The Riverside Press-Enterprise
FOR CULTURAL ACCURACY, DISNEYLAND PUTS STAFF TO WORK
The Disneyland Resort design team planned to decorate a Plaza Point centerpiece display of two Victorian children mannequins pulling a wagon for the Lunar New Year with firecrackers, lucky red envelopes, oranges, tangerines and mandarins.
The designers brought in a group of Chinese, Korean and Vietnamese cultural experts during the research and development phase to provide feedback on the authenticity of the Lunar New Year overlay for the year-round holiday shop on Main Street, U.S.A. Their recommendation: Lose the oranges and keep the tangerines and mandarins.
“In Chinese culture, tangerines and mandarin oranges are a sign of good luck,” Disneyland Resort Enhancement Manager Dawn Pipal-keehne said. “In Vietnamese culture, some regions consider oranges bad luck.”
That would have been an embarrassingly bad way to kick off the Lunar New Year — especially for a place like Disneyland, which prides itself on diversity and inclusion and is all about storytelling and sweating the smallest details.
“We’re advocates and we’re stewards,” Pipal-keehne said via an online video interview. “When we’re telling somebody else’s story, we need to make sure that we’re telling it properly.”
To help tell cultural stories accurately, the design team turns to business employee resource groups made up of cast members — Disney parlance for employees.
Disneyland has several employee-led groups formed around a shared identity, interest or pursuit — including Compass (Asian and Pacific Islanders), Enabled (people with disabilities), Hola (Hispanic and Latino), Pulse (African and Caribbean), Pride (LGBTQ), Salute (armed services) and Win (women).
Compass was tapped to offer insights and feedback from an Asian perspective on the smallest details of the Lunar New Year overlay for Plaza Point.
“Those little moments of recognition are really important for our guests as well as our cast members,” said Amanda Kim, a Main Street, U.S.A. retail manager and a product review member on the Compass leadership team. “Those little things really do make a huge difference.
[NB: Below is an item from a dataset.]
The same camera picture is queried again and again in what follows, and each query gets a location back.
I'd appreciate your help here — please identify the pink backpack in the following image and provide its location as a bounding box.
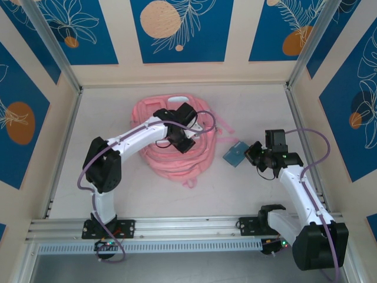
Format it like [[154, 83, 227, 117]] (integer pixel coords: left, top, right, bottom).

It’s the small representations that people see and go, ‘Hey, I do that with my family for Lunar New Year.’ ”
Partnering with Compass and other employee groups allows Disneyland to accurately represent diverse cultures and traditions, according to Pipal-keehne.
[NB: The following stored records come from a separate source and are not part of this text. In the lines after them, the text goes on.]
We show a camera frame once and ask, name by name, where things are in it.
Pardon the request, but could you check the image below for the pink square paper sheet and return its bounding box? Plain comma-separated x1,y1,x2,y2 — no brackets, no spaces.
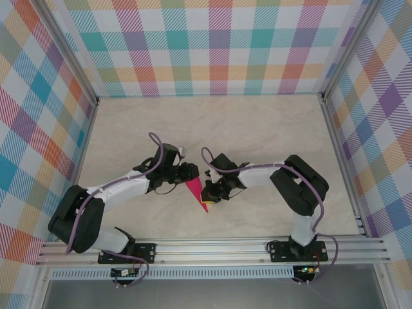
183,176,210,214

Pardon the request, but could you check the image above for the grey metal sheet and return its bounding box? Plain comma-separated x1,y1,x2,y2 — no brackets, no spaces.
41,278,387,309

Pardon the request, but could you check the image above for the left circuit board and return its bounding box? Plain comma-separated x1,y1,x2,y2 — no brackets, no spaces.
110,268,142,277

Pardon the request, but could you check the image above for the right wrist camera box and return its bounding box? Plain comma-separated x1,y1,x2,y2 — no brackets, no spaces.
205,167,223,183

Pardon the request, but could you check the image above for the thin black left gripper wire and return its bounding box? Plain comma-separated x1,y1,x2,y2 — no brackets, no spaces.
154,182,178,195

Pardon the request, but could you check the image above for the aluminium mounting rail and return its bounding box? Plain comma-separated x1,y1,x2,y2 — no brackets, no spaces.
35,237,392,267

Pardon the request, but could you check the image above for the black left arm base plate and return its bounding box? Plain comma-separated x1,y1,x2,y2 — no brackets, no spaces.
98,243,157,265

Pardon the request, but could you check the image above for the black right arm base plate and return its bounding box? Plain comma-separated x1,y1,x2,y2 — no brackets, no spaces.
268,241,328,263

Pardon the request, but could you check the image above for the aluminium side rail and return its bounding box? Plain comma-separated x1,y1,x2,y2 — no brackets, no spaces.
56,98,100,242
317,92,368,238

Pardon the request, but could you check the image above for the aluminium frame post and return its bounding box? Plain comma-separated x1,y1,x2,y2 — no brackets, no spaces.
321,0,382,104
37,0,100,107
“I don’t want to pretend that I know their story just because I read something online,” Pipalkeehne said. “It’s really about getting to know what people individually celebrate.”
Disneyland made a Puerto Rican woman who loves to travel the central character of a fictional backstory created for the Plaza Point holiday shop.
The fictional proprietress, Miss Evelyn Toro, was inspired by Pipalkeehne’s mother, Evelyn, whose maiden name is Toro.
According to the backstory, Miss Evelyn celebrates holidays from around the world that she learned about during her globe-trotting travels.
“Her door is open to everybody,” Pipal-keehne said. “She loves everyone’s celebration and feels that it’s just as important as hers.”
The Lunar New Year overlay of Plaza Point introduced design elements such as firecrackers, lanterns, flowers and food that can represent different things in Chinese, Korean and Vietnamese cultures.
“Where Compass really helped us is defining those details,” Pipal-keehne said. “It was a fantastic partnership. On a couple of different occasions they were actually able to come out and really look at those fine details and make sure that we were getting it right.”
The ever-changing seasonal makeovers of Plaza Point will focus on three key areas of the shop: the children’s wagon centerpiece, Miss Evelyn’s window office and the main show wall behind the checkout counter.
Early concepts for the shop’s centerpiece with the Victorian children featured a beautiful silk umbrella in the wagon — until the Compass cultural experts pointed out it was bad luck to have an open umbrella indoors.
Miss Evelyn’s office is filled with traditional cultural desserts like Fa
Gao Chinese prosperity cakes and Dasik Korean sugar cookies. The Compass cultural experts recommended adding Tteok Korean rice cakes as another traditional celebratory dessert.
“They will reach out to us for everything from providing feedback on food offerings, menu names, marketing and even art that is going into the resort,” Kim said during an online video interview.
The plan is to change the Plaza Point seasonal holiday theme throughout the year, with Christmas maintaining a year-round presence.
The Lunar New Year overlay was up at Plaza Point through Tuesday. Next up comes a spring layer and a nod to Easter. Later in the year, there will be a red, white and blue Fourth of July theme and an orange and black Halloween overlay.